Key research themes
1. How do artists challenge and expand traditional categories and labels in contemporary art?
This research area investigates how contemporary artists critically engage with conventional categories such as race, gender, identity, and the act of labeling itself. By employing innovative formats like drawings, collections, and linguistic frameworks, artists disrupt normative categorizations, inviting viewers and scholars to reconsider the social and political functions of classification in art. This theme matters because it addresses power structures embedded in taxonomy and representation, contributing to ongoing debates about identity politics and epistemologies within contemporary art practice.
2. How is contemporary art shaped by and integrated within exhibition contexts and institutional scenography?
This theme focuses on the evolving relationship between artworks and their production environments, particularly how the exhibition space and scenographic principles influence the creation, materiality, and reception of contemporary art. It challenges traditional understandings of the artist's studio as the sole site of artistic genesis and highlights hybrid practices where exhibition-making itself becomes an artistic medium. This thematic inquiry enriches sociology of art by bridging social factors and detailed artistic features through the concept of scenography.

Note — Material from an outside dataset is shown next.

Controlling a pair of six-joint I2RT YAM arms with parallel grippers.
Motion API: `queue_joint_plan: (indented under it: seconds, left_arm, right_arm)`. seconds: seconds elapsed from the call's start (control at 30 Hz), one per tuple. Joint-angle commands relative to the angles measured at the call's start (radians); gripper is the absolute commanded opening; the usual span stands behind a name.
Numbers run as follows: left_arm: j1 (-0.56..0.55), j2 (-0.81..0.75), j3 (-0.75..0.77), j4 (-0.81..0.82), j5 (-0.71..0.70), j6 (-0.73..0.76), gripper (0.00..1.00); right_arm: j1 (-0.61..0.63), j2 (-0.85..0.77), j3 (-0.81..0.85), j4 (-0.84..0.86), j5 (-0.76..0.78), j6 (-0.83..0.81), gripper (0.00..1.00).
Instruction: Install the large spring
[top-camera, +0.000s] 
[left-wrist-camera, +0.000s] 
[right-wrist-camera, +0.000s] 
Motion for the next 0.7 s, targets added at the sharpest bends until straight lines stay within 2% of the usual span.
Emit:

3. What methodologies and epistemologies underpin artistic research within contemporary art practice?
This research theme explores the frameworks, strategies, and transdisciplinary approaches that define artistic research today. It examines the intersection of creative practice and academic inquiry, highlighting methodologies that resist strict disciplinary boundaries and merge artistic production with knowledge generation. Understanding these practices is critical to advancing both contemporary art and research paradigms by articulating how artistic processes function as forms of inquiry and epistemic practice.